WORK ITEM ▸ From the data below, return all lines holding the string "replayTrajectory".

------------

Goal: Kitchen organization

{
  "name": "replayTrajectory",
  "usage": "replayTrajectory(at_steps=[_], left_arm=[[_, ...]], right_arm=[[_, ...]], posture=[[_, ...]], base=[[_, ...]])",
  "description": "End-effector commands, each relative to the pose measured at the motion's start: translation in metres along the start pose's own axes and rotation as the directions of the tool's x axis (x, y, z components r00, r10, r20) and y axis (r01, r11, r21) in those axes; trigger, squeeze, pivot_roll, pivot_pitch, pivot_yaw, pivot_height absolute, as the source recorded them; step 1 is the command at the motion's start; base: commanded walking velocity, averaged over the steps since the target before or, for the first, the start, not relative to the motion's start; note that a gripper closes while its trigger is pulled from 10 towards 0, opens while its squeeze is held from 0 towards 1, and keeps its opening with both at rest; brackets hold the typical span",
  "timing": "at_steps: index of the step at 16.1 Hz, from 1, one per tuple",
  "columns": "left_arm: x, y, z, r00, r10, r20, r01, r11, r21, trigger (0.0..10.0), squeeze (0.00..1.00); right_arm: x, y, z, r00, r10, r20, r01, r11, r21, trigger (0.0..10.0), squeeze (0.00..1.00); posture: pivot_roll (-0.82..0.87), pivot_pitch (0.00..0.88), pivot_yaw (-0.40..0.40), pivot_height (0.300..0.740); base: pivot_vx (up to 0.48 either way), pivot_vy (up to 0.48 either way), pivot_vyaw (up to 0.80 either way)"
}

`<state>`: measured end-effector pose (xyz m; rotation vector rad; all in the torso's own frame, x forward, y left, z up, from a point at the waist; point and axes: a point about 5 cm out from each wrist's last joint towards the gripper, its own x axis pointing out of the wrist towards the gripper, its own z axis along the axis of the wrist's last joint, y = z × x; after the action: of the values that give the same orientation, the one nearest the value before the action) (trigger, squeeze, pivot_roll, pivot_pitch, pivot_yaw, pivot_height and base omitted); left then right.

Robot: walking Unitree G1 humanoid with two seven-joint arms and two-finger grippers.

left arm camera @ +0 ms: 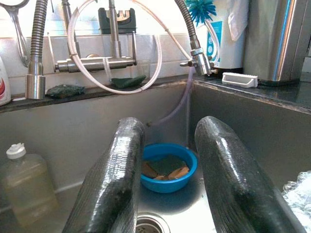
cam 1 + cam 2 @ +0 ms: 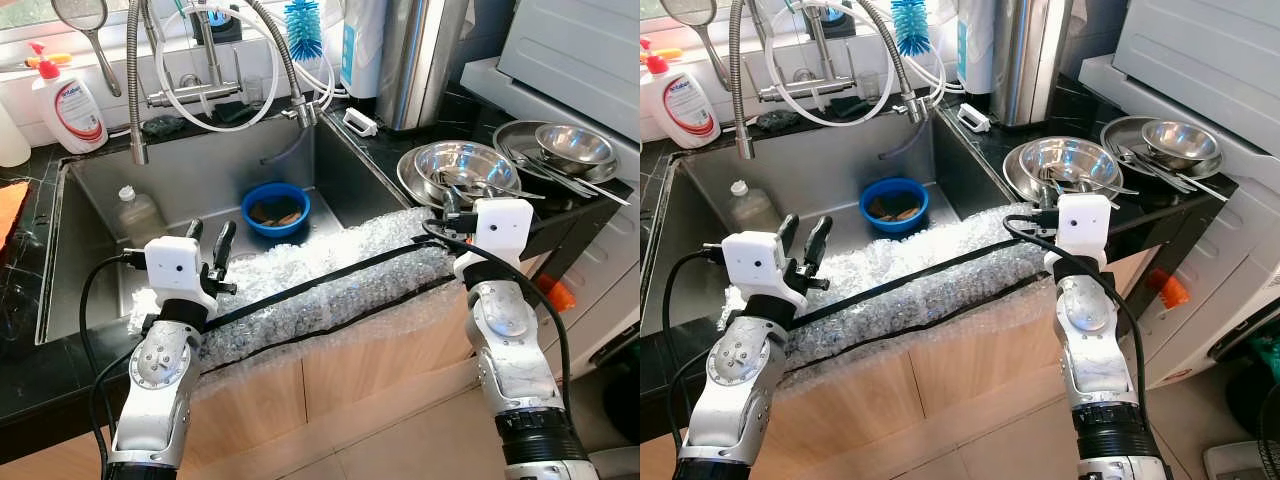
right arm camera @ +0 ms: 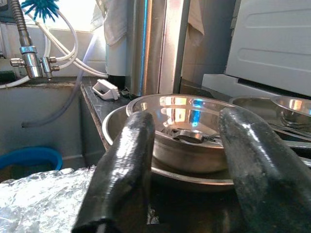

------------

WRITTEN REPLY ▸
  "name": "replayTrajectory",
  "usage": "replayTrajectory(at_steps=[_], left_arm=[[_, ...]], right_arm=[[_, ...]], posture=[[_, ...]], base=[[_, ...]])",

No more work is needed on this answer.